[webkit-dev] When should we turn on new features?
Eric Seidel
eric at webkit.org
Mon Feb 13 15:16:15 PST 2012
Related to this is the question of what ports are even on for various ports.
I don't believe it's possible today to list what features are on for
what ports. At least not without a lot of emailing...
Before designing a finer-granularity on/off switch, it seems it might
make sense to have a global view of who's using what (and ideally
why?).
-eric
On Mon, Feb 13, 2012 at 3:13 PM, Adam Barth <abarth at webkit.org> wrote:
> On Mon, Feb 13, 2012 at 1:02 PM, Maciej Stachowiak <mjs at apple.com> wrote:
>>
>> On Feb 10, 2012, at 4:09 PM, Ryosuke Niwa wrote:
>>
>>> Hi all,
>>>
>>> In general, the decision of whether a given feature is enabled or not is made by each port.
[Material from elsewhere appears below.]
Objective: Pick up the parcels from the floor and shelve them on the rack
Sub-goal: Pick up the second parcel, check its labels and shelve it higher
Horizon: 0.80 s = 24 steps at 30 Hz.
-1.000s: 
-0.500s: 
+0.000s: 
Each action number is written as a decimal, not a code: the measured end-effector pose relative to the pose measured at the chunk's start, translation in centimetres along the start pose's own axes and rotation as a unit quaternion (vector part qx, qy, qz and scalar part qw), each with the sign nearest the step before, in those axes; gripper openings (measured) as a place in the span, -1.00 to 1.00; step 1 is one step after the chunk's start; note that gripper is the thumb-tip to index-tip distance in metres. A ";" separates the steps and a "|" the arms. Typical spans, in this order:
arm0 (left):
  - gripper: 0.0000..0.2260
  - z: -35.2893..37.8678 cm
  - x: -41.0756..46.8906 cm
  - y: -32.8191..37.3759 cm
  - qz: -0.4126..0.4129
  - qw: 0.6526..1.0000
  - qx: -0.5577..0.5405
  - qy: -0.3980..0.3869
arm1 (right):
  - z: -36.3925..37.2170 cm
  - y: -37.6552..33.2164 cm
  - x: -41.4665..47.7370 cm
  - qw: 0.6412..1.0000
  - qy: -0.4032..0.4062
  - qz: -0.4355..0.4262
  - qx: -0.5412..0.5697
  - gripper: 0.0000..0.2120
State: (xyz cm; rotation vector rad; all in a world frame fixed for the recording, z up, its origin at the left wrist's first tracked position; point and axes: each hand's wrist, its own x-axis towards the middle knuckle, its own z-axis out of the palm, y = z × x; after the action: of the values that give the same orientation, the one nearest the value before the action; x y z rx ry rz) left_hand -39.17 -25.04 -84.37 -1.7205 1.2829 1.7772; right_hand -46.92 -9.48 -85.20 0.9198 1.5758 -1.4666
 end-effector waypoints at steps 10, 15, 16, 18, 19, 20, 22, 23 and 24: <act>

However, at last year's W3C TPAC, there were complaints from other participants about WebKit shipping half-baked implementations and breaking feature-detection.
>>>
>>> As an example, when WebKit enabled new types for form controls, we didn't initially have useful UIs. This resulted in breaking websites that relied on feature-detection to decide whether to use new types or fallback to JS-based fallback UI. Now those websites need to rely on navigator string. (I don't intend to name-call anyone or blame this instance in particular).
>>>
>>> So when is a Web-facing feature implemented in WebKit good enough to be enabled by any port? Should there be some set of criteria to be met?
>>
>> I think you raise a good point. Another point worth mentioning is that sometimes a feature can be complete and useful in one port, but half-baked in another (for example, fullscreen API was shipped in Safari and at the same time present but non-functional in Chrome).
>>
>> I think in the past, port owners have made clear that they want to own the final decisions on what features are enabled in their ports.
>>
>> But we as a community could do better, by having a shared recommendation of what features we think should be enabled in shipping releases. In some cases, this may not match the settings on trunk, as some features may be desirable to enable for experimental builds, but not in shipping product. For features that we recommended disabling, ideally we'd identify a reason. And in some cases, those might be port-specific issues.
>>
>> Would other port owners find such a list useful? Is anyone else willing to help maintain it? I think a good place to keep it would be in WebKit SVN, and we should treat it as if it was shared cross-platform code, which means anything in the list would require community consensus, not port-specific decisions. In some cases, we may have a hard time coming to agreement, in which case the default should probably be no recommendation either way.
>>
>> For features that we recommend for all ports and that do not have port specific issues, we might even consider removing the ENABLE flag.
>
> One idea we've kicked around is to replace the binary on/off flags for
> features (e.g., in features.gypi for the Chromium port) with something
> like off/nightly/beta/stable. That way folks can think about whether
> they want to enable features for nightly, beta, or stable builds on a
> given port. This mechanism also gives the community a better sense
> for the perceived maturity of each feature.